We’ll start out our Machine Learning tutorial using a familiar
dataset: the Opportunity Insights data on county-level inequality. We’ll
predict inequality levels using the data. We’ll begin our journey into
machine learning using a familiar method: linear regression. The ideas
are largely the same as the previous tutorial, but this time we’ll start
to think about regression from a machine learning perspective.
data <- read.csv("county_data.csv")
We’ll build a model predicting inequality at the county level, using
several co-variates to make our prediction (in ML, covariates are often
referred to as “features” in the model). This is considered “supervised
machine learning” because we already know the actual inequality level in
each county.
First, we’ll select our variables of interest. Then, we need to split
our data into training and testing sets. We’ll use our training set to
train the model, while our testing set will be used to validate our
model.
#select the variables we'll use
library(dplyr)
model_data <- data %>%
select(c("inequality", "racial_segregation", "crime_rate", "unemp_rate", "percent_college_degree")) %>%
mutate(college = percent_college_degree/100) %>%
select(-"percent_college_degree")
#Check the mean of our dependent variable for reference
mean(model_data$inequality, na.rm=T)
sd(model_data$inequality, na.rm=T)
#split into training and testing data
#setting the seed allows us to recreate this analysis later
set.seed(8675309)
#we need to draw random samples for our training and testing data - this code does this for us
#The training data will be 75% of the data, and the remaining 25% will be the testing/validation data
split <- 0.75
rows <- nrow(model_data)
train.entries <- sample(rows, rows*split)
model.train <- model_data[train.entries, ]
model.valid <- model_data[-train.entries, ]
model <- lm(inequality ~ racial_segregation, data=model.train)
summary(model)
Ok, now we have the model based on the test data. Let’s use this
model on the validation data, and assess its fit.
model.valid <- model.valid %>%
#use the model to predict inequality in the validation data
#save the predicted coefficients from this model
mutate(yhat = predict(model, newdata=model.valid)) %>%
#calculate the residual so we can plot it
mutate(residual = inequality - yhat)
#Save this for later, when we compare the two models
model.train <- model.train %>%
mutate(yhat = predict(model, newdata=model.train)) %>%
mutate(residual = inequality - yhat)
head(model.valid)
mean(model.valid$residual, na.rm=T)
Now, we’ll plot the residuals to take a look at the fit of the
model:
library(ggplot2)
ggplot(model.valid) +
geom_point(aes(x=yhat, y=residual)) +
geom_hline(aes(yintercept=0), linetype="dashed", color="red") +
xlab("Predicted Inequality") +
ylab("Residual Inequality")+
theme_minimal()+
labs(title = "Residual Plot for Validation Model")

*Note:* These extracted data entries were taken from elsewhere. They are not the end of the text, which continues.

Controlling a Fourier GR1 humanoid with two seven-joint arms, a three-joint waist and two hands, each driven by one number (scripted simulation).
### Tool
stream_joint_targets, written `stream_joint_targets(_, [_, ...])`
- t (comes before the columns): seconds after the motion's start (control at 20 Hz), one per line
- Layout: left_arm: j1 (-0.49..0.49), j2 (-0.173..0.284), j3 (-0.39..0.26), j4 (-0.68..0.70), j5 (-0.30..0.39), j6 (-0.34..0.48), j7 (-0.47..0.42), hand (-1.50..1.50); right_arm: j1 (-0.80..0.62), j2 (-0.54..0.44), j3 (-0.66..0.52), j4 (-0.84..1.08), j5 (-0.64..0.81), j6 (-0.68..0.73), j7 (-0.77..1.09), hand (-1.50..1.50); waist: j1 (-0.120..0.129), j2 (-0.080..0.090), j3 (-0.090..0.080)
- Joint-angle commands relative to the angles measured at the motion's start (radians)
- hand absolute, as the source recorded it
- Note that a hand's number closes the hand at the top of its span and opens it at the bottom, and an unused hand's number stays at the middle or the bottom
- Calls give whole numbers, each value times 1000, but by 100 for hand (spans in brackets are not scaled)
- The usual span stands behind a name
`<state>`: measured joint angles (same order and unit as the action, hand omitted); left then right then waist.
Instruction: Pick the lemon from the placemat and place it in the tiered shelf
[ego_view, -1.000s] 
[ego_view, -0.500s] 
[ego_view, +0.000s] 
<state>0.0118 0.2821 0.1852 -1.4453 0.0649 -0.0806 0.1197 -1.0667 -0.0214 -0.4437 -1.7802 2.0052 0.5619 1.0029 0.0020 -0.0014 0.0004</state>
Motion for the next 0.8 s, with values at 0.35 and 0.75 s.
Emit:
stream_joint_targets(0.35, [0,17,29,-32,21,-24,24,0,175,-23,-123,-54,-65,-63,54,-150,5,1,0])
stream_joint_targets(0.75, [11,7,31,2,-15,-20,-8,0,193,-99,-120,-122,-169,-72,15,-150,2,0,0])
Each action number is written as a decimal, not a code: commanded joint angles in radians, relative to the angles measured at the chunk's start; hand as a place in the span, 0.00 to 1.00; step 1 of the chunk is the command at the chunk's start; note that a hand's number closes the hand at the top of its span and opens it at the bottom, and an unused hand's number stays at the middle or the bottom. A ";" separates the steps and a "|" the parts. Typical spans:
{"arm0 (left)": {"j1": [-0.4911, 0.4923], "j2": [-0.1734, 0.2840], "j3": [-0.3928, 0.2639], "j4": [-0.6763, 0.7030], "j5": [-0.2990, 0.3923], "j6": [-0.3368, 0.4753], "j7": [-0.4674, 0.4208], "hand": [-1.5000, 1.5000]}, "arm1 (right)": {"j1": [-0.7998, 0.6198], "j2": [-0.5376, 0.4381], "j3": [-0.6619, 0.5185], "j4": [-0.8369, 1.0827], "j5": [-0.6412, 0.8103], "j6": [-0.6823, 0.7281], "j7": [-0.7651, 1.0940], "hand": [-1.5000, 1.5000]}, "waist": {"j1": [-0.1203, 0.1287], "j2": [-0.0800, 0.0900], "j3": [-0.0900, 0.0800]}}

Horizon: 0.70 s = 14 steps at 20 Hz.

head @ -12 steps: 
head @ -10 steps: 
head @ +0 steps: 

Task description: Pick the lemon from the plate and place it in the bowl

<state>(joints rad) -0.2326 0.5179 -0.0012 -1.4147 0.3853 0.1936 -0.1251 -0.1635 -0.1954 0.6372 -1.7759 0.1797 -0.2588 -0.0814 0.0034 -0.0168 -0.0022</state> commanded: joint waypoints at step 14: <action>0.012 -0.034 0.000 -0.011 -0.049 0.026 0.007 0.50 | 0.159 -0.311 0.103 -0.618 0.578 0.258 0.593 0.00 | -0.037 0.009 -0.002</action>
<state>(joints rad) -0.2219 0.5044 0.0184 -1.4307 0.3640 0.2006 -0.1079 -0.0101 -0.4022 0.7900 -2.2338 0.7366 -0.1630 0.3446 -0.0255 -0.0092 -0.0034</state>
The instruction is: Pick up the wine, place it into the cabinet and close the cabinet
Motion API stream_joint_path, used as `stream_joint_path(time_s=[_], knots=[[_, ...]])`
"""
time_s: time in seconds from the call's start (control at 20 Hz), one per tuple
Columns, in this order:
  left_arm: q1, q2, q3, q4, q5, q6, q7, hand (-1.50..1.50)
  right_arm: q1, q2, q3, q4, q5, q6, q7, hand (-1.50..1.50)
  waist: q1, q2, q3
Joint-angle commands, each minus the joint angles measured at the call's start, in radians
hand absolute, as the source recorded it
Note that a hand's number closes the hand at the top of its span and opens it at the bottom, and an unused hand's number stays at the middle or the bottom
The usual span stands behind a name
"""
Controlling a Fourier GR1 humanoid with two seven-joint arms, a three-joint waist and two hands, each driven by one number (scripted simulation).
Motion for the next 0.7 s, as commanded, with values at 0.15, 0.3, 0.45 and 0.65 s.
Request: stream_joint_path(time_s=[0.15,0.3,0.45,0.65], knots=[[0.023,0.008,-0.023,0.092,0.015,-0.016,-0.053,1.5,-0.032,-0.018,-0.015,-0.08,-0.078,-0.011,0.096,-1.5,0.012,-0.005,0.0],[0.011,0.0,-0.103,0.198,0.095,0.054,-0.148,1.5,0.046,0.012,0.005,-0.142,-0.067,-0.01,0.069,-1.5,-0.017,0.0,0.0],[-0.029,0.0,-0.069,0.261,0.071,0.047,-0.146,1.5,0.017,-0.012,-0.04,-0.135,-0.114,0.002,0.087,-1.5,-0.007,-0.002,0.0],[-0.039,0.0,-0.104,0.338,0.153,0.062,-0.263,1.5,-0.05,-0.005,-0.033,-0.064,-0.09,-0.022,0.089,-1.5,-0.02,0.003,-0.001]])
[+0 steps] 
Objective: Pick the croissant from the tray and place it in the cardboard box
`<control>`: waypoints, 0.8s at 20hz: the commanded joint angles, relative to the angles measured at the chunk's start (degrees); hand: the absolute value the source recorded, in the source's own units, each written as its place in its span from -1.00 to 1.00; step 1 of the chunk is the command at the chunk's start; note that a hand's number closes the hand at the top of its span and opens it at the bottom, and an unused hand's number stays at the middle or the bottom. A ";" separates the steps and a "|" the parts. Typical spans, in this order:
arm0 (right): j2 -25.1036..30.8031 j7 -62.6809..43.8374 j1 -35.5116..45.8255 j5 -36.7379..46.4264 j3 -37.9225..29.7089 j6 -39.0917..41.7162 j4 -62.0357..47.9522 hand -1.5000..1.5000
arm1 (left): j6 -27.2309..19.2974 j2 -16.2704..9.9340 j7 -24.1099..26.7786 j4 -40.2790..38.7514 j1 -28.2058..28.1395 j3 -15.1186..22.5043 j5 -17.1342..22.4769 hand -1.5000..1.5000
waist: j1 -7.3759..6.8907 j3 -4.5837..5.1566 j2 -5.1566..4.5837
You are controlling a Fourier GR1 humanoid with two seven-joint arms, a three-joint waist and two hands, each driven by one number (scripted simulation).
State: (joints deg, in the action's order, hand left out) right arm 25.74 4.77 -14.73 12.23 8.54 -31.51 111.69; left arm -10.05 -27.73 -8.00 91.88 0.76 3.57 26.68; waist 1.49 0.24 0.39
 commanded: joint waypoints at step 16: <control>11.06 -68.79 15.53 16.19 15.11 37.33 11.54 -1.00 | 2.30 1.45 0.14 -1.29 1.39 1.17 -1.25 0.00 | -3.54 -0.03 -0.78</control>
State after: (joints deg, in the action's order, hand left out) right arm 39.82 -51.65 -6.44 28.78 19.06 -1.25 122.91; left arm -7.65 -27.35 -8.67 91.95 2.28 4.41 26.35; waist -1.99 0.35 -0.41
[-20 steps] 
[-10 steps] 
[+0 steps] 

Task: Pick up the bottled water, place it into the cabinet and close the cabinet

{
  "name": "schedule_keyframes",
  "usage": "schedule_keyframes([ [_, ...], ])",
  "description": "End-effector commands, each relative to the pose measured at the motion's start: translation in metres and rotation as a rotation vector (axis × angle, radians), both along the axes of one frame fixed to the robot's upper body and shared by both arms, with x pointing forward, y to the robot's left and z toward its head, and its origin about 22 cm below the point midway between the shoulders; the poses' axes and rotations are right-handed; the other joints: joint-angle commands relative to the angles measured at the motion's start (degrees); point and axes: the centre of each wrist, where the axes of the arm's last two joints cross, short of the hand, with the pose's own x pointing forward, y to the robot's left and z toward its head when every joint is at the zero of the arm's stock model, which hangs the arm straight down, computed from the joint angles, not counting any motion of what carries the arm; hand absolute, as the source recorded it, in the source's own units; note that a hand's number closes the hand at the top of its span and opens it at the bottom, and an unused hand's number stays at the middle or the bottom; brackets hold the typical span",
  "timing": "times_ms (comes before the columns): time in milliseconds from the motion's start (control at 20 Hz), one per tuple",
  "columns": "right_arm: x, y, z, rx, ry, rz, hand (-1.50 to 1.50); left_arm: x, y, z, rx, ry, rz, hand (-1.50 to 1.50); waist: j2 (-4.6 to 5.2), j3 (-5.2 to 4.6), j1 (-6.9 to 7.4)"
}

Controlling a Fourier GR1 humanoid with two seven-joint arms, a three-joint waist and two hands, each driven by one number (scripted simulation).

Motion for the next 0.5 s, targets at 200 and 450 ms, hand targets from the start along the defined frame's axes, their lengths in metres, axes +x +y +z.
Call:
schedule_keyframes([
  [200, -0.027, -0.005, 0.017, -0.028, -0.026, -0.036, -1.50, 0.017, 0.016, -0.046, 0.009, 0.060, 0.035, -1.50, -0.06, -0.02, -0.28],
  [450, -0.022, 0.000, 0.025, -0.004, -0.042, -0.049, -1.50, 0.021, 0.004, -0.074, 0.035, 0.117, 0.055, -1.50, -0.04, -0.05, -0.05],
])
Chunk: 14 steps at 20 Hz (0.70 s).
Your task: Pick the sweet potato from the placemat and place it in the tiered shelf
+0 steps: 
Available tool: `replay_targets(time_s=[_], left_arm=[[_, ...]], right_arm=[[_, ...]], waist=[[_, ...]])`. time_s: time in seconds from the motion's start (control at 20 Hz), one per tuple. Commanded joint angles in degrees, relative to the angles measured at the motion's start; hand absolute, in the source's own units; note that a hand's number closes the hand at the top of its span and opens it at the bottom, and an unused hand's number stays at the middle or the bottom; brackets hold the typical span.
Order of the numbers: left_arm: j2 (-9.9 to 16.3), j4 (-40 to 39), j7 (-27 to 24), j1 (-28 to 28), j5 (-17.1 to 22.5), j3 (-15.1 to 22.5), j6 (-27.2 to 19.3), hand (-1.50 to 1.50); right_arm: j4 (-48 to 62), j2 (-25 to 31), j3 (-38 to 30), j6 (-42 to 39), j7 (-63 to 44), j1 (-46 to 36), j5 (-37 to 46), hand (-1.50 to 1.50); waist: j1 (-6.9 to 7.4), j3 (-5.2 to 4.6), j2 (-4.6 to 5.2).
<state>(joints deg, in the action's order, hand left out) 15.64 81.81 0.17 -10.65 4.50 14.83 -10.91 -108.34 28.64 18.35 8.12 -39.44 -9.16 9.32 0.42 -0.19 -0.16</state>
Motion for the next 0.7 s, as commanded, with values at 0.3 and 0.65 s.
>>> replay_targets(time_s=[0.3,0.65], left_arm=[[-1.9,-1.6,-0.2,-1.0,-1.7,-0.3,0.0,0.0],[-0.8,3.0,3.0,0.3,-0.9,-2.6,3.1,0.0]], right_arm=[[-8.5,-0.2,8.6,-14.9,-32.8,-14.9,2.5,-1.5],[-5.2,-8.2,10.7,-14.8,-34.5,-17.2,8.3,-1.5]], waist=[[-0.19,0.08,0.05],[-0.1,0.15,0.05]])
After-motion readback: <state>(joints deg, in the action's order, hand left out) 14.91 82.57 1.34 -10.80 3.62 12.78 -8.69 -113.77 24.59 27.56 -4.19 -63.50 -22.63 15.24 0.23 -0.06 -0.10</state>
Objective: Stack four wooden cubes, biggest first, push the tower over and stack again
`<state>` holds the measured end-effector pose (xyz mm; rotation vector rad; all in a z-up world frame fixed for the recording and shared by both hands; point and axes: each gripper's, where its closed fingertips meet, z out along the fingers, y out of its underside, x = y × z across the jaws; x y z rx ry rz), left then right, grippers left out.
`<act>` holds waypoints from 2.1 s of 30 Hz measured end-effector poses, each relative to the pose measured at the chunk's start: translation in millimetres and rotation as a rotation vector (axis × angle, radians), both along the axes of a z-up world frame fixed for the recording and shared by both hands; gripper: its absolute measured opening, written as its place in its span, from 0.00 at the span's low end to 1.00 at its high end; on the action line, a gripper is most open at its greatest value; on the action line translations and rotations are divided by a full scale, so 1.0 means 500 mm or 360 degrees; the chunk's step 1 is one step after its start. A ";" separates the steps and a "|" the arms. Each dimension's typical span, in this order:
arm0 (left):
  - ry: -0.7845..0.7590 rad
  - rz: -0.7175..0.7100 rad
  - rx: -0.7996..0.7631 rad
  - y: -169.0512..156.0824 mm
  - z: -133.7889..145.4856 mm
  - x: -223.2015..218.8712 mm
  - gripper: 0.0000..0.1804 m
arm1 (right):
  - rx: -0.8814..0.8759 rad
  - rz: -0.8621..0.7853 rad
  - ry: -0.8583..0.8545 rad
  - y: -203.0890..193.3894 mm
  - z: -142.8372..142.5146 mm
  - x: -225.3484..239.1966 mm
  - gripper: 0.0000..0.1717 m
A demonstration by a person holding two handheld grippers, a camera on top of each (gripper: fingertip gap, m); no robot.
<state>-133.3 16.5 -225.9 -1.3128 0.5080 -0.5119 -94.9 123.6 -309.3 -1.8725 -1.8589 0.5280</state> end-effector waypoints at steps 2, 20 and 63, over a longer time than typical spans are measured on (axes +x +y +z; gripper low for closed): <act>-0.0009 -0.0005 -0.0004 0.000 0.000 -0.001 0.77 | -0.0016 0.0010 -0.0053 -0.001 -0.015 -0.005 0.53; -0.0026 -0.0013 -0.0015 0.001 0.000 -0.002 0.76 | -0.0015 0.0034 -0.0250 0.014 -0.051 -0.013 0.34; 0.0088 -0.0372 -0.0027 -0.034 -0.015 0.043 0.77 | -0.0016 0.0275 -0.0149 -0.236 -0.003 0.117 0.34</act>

This residual is not perfect, but the spread around zero is
relatively consistent, which is a good sign for us. The data does seem
to be clustered around lower predicted levels of inequality though,
rather than spread out across the distribution.
Is this an issue? Maybe not. This may indicate that one of our
variables is skewed, and we can try transforming (e.g. taking the
logarithm) the variable and see if that improves the model fit. This may
also indicate that we’re missing a variable.
Let’s take a closer look at the model error - what kind of error are
we looking at here?
ggplot(model.valid) +
geom_histogram(aes(x=residual), bins=50, color="black", fill = "lightblue") +
xlab("Residual (inequality)")+
theme_minimal()+
labs(title = "Distribution of Model Residuals")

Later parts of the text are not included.